**DIRECTIONS FOR THIS TASK**
As the answer, set down the lines below from the one containing "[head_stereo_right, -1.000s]" through the one containing "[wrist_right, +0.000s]", exactly and inclusively, and no others.
-------
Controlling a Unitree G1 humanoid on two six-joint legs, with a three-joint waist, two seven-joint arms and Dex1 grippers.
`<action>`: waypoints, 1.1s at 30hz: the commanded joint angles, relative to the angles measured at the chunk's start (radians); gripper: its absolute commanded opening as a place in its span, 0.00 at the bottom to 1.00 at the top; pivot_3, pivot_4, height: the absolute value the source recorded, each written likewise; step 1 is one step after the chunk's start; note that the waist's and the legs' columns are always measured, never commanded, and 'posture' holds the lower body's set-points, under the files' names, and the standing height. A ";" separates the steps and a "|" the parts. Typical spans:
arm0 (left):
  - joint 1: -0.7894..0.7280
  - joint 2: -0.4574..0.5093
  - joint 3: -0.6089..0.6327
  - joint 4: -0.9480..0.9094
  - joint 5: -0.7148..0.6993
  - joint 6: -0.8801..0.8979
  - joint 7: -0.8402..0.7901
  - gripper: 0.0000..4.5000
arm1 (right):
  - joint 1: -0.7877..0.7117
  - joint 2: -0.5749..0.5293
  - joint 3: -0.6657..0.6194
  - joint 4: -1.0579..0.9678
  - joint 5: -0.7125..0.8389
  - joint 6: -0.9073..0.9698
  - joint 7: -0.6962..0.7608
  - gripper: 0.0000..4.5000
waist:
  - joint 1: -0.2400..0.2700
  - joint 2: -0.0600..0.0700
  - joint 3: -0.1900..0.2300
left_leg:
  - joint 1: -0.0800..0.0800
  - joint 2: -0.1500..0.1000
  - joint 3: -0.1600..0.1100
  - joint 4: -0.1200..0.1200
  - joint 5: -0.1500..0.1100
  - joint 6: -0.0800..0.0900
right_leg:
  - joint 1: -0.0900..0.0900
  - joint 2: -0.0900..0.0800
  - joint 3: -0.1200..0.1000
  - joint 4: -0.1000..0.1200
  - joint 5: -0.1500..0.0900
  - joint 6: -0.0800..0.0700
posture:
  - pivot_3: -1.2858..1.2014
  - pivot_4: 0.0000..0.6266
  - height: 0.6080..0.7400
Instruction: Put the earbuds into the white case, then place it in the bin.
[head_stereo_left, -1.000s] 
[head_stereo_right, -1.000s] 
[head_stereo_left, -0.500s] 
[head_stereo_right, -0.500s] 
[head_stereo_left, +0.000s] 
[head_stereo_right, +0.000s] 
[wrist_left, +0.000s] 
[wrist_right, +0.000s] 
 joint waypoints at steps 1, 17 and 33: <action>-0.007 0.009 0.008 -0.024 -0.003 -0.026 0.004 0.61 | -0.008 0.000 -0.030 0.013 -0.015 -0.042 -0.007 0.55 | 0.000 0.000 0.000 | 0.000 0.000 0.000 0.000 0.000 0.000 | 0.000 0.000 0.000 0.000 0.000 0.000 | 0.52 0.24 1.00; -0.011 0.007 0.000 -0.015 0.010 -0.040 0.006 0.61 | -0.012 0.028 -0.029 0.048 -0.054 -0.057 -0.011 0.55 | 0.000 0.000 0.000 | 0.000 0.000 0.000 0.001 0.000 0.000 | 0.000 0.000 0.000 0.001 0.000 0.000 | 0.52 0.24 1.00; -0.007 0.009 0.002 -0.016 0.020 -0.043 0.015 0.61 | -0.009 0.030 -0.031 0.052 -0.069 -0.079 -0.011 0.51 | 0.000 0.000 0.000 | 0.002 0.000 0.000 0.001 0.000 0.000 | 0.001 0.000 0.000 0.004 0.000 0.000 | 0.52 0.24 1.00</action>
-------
**EXERCISE ANSWER**
[head_stereo_right, -1.000s] 
[head_stereo_left, -0.500s] 
[head_stereo_right, -0.500s] 
[head_stereo_left, +0.000s] 
[head_stereo_right, +0.000s] 
[wrist_left, +0.000s] 
[wrist_right, +0.000s] 

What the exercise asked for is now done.